The guild system solved exactly this problem
The medieval guild system gets a bad rap. It's usually remembered as a protectionist racket // a cartel of craftspeople colluding to keep prices high and competition low. And that critique isn't entirely wrong. The guilds did restrict entry. They did maintain monopolies. Adam Smith hated them, and he had reasons.
But the guilds also solved a problem: how do you maintain quality standards in a decentralized production environment when you can't personally verify every participant?
A master weaver in the Arte della Lana couldn't inspect every bolt of cloth produced in Florence. But he could verify that the person producing it had spent years as an apprentice, passed through the journeyman stage, and demonstrated competence to other masters who staked their own reputations on the assessment. The guild was, at bottom, a web of trust backed by skin in the game. You vouched for people. If they turned out to be frauds, you were fucked, too.
The open source ecosystem used to have something like this, but it was organic. You'd show up on a mailing list. You'd lurk. You'd file a good bug report. You'd submit a small patch and wait. Over time, established contributors would come to recognize your handle and your judgment. You'd build a reputation the slow way, through repeated interactions with people who were paying attention. Linus Torvalds didn't need a credentialing system for the Linux kernel because the community was small enough, and engaged enough, that trust emerged from the social fabric itself.

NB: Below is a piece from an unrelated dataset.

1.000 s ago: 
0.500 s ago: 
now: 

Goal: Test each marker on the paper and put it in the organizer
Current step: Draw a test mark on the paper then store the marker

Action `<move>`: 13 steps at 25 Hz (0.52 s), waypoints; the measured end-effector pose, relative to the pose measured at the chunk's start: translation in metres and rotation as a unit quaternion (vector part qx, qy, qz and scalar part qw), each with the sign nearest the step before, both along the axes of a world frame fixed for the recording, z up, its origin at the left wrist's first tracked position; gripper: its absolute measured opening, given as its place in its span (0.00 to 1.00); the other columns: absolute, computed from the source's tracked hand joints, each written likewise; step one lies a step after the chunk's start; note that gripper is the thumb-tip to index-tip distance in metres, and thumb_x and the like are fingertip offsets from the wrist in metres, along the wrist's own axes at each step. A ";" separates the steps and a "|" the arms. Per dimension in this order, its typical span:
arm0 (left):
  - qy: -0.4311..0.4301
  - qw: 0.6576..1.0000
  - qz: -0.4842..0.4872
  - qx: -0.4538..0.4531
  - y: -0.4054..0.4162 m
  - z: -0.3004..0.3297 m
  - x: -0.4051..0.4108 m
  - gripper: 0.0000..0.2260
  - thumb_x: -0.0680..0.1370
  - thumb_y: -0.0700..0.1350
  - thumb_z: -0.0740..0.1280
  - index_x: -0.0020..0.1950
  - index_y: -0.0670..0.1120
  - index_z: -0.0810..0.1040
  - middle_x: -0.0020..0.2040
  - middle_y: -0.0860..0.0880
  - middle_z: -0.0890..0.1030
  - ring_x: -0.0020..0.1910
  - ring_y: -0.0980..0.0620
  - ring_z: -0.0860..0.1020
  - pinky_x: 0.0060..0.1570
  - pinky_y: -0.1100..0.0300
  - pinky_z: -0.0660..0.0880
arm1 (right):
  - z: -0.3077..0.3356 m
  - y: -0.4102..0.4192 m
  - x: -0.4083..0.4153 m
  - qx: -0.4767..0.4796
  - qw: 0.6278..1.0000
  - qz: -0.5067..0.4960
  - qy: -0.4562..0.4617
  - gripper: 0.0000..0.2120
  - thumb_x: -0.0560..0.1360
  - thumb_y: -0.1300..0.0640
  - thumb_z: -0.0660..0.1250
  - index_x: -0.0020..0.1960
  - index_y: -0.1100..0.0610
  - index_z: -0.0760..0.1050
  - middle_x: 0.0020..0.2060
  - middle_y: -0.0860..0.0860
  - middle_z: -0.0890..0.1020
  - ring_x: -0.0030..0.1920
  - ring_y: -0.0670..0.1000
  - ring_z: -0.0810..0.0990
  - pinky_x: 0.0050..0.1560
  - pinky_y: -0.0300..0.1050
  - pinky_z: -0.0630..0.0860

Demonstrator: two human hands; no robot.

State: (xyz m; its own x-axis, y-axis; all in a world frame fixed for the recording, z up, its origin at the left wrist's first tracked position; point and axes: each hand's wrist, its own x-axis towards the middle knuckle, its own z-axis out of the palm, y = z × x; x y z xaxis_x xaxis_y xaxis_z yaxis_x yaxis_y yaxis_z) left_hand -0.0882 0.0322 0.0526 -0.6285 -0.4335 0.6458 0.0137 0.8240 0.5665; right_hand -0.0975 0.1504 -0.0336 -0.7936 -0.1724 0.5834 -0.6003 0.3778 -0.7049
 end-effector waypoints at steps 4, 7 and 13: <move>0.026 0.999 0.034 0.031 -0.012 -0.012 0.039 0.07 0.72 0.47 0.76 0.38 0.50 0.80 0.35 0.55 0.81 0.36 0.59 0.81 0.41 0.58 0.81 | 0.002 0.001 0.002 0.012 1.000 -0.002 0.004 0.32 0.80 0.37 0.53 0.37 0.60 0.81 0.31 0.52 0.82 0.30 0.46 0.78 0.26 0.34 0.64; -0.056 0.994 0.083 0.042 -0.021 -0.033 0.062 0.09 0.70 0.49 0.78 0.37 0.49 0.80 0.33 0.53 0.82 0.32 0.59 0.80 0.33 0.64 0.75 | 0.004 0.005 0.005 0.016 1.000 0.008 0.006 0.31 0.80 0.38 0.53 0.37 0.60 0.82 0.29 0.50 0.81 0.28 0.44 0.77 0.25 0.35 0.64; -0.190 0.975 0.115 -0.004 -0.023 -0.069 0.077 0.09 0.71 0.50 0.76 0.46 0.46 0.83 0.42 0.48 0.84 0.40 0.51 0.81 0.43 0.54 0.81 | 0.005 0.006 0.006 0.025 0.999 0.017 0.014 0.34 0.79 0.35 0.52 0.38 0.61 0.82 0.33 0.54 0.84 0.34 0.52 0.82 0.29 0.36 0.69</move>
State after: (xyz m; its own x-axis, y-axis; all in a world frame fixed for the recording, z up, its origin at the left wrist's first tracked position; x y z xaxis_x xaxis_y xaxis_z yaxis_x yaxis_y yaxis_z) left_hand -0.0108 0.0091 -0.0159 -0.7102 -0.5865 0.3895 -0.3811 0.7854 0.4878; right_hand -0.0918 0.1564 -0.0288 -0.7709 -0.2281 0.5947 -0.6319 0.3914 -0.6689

That fabric is shredded now.
What "open" was supposed to mean
Richard Stallman's vision for free software was rooted in an ethical claim about user freedom. When Stallman argued that software should be free, he meant free as in speech: users should be able to study, modify, and redistribute the code that runs their lives. The model that Eric Raymond championed in The Cathedral and the Bazaar added the empirical claim "many eyes make all bugs shallow," but even Raymond assumed those eyes belonged to people who could actually see.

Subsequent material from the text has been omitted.